# [Exercise directions]
In the records below, which lines include "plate"? Copy them.

◆ ◆ ◆

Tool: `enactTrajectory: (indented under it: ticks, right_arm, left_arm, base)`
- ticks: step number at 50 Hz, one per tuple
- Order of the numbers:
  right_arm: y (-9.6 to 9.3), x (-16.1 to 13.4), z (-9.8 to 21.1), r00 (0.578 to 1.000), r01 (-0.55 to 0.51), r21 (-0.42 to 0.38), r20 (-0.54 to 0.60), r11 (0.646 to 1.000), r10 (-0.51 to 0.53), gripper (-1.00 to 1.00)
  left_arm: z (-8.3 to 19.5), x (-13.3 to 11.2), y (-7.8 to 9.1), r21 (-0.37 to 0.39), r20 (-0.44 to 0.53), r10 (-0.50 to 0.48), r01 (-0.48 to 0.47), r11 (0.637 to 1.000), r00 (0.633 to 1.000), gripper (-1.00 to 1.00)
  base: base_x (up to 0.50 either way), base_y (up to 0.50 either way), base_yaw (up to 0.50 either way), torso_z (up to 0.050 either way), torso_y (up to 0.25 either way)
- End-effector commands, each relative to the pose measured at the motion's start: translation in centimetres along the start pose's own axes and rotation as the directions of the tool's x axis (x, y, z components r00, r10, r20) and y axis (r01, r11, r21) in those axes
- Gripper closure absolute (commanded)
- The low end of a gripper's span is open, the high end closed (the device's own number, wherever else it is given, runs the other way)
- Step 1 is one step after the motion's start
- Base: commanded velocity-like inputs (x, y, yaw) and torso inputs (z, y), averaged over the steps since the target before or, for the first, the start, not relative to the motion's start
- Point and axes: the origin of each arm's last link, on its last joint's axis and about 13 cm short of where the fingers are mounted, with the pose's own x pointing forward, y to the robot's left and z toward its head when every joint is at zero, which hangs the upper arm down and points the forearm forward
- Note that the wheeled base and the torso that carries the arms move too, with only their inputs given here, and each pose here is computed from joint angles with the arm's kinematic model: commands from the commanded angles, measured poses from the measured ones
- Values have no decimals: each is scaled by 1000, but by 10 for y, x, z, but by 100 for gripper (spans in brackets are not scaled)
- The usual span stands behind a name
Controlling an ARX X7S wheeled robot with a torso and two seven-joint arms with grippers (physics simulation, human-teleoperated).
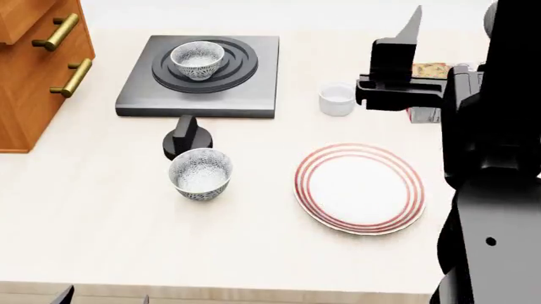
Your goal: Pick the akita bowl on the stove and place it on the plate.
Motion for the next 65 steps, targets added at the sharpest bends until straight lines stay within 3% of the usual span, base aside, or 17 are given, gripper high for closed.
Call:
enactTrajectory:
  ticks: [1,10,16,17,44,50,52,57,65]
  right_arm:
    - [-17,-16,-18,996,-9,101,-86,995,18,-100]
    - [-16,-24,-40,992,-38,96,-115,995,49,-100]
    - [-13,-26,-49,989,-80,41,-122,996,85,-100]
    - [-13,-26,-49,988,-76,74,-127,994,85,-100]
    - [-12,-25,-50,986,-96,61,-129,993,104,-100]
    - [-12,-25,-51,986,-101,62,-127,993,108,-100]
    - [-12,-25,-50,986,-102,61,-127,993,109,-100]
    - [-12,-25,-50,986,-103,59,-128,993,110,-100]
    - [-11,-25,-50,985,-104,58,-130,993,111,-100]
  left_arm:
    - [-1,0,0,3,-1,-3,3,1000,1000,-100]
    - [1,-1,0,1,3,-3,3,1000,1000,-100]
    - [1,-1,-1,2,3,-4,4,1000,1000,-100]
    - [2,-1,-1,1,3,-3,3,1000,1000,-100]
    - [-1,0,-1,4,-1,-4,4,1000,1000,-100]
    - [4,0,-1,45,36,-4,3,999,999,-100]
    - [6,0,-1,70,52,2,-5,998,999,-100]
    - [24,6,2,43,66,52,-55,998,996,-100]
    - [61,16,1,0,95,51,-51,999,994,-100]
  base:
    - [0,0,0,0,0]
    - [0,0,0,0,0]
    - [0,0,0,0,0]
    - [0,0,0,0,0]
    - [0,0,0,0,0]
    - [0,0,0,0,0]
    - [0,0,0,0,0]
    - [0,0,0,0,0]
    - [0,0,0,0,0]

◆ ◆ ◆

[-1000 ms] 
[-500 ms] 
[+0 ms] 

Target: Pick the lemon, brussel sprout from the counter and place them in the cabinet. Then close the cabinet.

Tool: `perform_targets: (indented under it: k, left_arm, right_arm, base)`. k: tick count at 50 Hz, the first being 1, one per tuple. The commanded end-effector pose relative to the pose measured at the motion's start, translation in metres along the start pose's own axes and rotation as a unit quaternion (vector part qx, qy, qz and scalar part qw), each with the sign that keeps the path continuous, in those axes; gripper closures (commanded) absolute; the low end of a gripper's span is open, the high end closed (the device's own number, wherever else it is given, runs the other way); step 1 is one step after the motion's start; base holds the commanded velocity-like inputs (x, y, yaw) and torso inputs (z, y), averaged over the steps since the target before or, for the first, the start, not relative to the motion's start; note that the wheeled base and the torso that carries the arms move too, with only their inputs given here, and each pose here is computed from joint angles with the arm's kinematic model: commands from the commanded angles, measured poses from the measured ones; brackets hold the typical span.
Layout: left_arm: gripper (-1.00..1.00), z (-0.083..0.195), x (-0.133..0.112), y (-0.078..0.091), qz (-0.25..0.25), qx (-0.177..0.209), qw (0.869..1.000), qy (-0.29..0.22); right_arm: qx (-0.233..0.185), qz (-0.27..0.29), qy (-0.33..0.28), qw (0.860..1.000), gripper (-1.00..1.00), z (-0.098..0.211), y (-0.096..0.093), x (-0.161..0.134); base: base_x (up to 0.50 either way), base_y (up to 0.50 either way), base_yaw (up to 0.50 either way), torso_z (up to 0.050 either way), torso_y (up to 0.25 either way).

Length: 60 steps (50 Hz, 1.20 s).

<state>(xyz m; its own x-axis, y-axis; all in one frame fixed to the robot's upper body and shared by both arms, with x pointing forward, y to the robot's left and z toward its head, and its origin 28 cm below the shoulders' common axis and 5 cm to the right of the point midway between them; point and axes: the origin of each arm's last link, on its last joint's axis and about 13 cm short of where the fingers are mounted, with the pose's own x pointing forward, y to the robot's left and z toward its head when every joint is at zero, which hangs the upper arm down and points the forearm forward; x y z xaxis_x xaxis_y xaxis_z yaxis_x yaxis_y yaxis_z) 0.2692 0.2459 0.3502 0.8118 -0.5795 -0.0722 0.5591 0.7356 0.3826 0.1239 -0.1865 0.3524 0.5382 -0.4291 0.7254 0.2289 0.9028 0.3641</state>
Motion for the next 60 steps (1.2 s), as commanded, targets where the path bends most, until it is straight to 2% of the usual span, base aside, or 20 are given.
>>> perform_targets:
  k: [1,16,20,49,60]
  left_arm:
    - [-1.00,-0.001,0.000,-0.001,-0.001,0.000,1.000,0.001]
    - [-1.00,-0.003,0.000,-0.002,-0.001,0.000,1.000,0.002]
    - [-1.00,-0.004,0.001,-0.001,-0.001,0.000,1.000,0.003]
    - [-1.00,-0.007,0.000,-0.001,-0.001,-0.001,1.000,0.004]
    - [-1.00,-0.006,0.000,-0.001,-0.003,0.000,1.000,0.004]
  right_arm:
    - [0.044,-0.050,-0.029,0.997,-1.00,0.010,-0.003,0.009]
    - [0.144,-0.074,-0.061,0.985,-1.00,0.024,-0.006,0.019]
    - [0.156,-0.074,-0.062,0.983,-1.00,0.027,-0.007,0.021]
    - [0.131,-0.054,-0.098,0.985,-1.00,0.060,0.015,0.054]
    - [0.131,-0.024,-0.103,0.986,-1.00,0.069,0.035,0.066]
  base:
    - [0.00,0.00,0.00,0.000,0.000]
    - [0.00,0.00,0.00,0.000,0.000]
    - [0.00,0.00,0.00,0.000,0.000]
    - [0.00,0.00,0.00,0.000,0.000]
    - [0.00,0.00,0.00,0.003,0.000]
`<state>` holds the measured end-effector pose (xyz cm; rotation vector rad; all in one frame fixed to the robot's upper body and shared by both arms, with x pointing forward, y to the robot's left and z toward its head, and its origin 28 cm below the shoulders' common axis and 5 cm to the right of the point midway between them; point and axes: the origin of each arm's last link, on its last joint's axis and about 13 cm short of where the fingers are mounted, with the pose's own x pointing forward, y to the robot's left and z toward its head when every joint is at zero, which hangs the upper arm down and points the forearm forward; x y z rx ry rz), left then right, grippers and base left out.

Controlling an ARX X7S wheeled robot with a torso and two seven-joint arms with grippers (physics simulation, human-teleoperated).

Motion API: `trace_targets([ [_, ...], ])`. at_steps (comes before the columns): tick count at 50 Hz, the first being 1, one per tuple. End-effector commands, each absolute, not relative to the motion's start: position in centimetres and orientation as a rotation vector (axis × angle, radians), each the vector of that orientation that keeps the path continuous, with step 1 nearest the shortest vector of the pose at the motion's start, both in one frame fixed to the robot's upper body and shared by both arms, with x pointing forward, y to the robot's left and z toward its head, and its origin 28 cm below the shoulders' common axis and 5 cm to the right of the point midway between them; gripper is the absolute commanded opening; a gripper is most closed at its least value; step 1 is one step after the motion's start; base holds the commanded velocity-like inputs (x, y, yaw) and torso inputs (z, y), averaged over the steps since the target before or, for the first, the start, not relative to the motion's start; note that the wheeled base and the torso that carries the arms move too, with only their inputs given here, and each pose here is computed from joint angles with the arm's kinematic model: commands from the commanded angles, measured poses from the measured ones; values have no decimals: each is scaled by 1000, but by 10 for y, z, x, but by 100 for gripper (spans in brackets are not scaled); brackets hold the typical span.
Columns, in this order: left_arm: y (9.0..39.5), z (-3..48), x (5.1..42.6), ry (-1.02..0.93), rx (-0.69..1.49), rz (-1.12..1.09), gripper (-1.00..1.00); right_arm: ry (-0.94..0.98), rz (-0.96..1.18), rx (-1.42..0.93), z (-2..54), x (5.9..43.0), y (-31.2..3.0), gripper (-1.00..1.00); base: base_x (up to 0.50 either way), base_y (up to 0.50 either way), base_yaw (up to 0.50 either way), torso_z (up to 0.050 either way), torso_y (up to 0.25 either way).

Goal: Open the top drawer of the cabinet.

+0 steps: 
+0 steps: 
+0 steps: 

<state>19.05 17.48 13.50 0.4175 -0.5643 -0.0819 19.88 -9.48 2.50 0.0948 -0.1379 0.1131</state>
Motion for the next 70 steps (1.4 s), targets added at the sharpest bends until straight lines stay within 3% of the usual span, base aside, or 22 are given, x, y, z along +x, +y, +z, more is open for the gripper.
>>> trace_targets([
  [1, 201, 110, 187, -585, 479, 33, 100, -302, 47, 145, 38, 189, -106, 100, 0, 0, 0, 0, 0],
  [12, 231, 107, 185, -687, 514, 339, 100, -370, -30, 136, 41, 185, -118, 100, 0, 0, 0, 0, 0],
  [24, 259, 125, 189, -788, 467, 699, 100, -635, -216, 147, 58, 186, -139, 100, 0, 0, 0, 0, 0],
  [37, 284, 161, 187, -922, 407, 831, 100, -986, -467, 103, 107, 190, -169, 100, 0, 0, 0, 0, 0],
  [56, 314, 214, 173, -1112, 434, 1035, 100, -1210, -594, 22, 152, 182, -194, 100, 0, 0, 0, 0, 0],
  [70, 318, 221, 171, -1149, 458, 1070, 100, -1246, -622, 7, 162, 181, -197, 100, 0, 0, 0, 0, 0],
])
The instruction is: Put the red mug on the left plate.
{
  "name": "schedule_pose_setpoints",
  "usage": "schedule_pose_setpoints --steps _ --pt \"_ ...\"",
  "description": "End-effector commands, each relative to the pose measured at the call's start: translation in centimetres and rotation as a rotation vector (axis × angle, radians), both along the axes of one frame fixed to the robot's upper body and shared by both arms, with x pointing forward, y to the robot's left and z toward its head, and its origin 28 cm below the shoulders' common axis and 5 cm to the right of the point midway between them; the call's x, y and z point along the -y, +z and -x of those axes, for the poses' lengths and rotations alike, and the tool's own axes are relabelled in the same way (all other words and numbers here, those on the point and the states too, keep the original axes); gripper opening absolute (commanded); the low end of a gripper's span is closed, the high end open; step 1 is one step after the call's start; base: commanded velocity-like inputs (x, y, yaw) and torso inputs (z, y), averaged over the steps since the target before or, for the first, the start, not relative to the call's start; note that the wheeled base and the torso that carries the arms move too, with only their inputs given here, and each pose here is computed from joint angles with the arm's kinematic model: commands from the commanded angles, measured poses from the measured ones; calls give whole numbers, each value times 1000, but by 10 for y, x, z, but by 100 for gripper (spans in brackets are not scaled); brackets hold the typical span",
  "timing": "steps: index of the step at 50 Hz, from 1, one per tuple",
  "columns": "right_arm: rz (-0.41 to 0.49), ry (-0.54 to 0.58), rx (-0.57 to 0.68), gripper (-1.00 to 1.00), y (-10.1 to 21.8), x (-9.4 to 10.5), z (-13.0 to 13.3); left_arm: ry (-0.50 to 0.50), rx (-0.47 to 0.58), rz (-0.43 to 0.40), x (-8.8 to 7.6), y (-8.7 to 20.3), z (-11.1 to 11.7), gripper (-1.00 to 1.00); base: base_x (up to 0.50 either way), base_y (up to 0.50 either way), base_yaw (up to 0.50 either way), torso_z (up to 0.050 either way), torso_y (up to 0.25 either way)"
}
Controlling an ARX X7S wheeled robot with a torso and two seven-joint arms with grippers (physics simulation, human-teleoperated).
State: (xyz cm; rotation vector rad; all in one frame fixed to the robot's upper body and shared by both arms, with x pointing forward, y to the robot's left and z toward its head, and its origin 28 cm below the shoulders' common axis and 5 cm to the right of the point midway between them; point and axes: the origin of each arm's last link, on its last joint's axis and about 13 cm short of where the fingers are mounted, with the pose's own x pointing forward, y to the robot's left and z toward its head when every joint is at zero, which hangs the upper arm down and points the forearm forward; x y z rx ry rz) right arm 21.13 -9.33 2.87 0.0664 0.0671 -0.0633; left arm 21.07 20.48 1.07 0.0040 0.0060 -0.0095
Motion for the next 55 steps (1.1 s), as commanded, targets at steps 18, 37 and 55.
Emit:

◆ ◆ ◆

# [Task solution]
Your goal: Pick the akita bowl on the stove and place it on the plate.
The instruction is: Put the red mug on the left plate.

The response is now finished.